*Exercise instructions:* Using the material below, state how many of its lines contain the string "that", with no other words.

· · ·

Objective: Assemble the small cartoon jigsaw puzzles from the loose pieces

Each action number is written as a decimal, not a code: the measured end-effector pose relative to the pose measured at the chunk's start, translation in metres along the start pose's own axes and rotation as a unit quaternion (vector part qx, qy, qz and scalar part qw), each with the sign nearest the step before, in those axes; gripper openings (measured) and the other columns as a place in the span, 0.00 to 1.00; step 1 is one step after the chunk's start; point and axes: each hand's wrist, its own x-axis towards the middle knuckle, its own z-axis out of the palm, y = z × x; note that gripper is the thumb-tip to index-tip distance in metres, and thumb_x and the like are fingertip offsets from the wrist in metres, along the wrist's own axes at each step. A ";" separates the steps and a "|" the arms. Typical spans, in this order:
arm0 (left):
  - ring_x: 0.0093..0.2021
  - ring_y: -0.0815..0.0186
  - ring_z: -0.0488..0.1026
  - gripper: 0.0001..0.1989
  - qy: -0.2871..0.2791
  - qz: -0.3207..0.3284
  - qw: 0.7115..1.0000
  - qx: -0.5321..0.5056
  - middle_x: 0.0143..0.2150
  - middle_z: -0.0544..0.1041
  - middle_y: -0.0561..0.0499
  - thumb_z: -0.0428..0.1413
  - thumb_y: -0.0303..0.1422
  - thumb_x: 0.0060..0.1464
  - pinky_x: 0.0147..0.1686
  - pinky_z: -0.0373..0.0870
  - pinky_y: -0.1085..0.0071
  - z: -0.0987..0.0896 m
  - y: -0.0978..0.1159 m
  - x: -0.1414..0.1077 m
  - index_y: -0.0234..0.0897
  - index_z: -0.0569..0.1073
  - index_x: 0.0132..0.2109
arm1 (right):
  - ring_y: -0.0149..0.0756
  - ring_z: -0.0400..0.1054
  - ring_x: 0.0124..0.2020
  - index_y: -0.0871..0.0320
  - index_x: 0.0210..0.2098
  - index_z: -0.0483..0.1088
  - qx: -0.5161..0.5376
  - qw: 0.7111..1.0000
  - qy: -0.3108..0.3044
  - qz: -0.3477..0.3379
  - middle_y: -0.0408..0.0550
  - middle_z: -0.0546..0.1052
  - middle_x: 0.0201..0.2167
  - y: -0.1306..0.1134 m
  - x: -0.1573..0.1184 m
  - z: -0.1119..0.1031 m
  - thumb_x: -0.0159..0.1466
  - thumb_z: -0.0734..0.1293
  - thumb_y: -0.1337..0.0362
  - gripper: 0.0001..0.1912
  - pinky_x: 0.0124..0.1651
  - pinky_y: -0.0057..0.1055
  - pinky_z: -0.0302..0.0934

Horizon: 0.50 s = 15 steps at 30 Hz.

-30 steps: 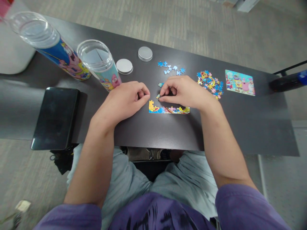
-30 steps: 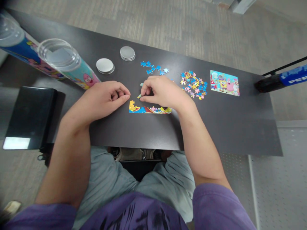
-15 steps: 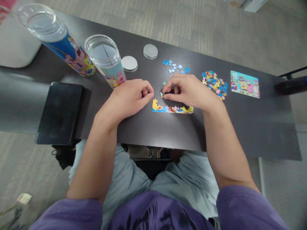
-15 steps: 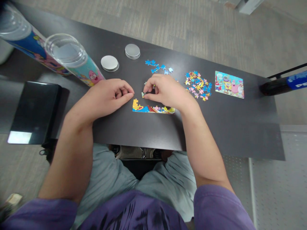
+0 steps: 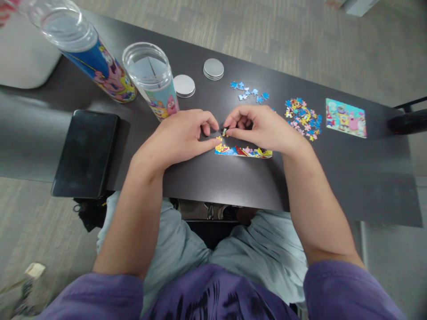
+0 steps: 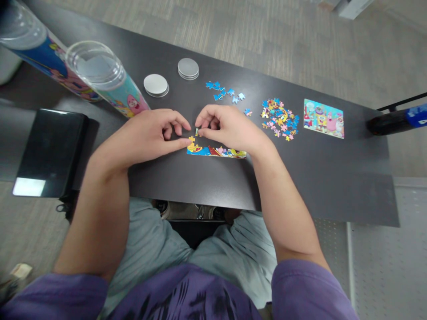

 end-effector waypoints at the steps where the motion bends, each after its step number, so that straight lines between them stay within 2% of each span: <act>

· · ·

*Task output:* 2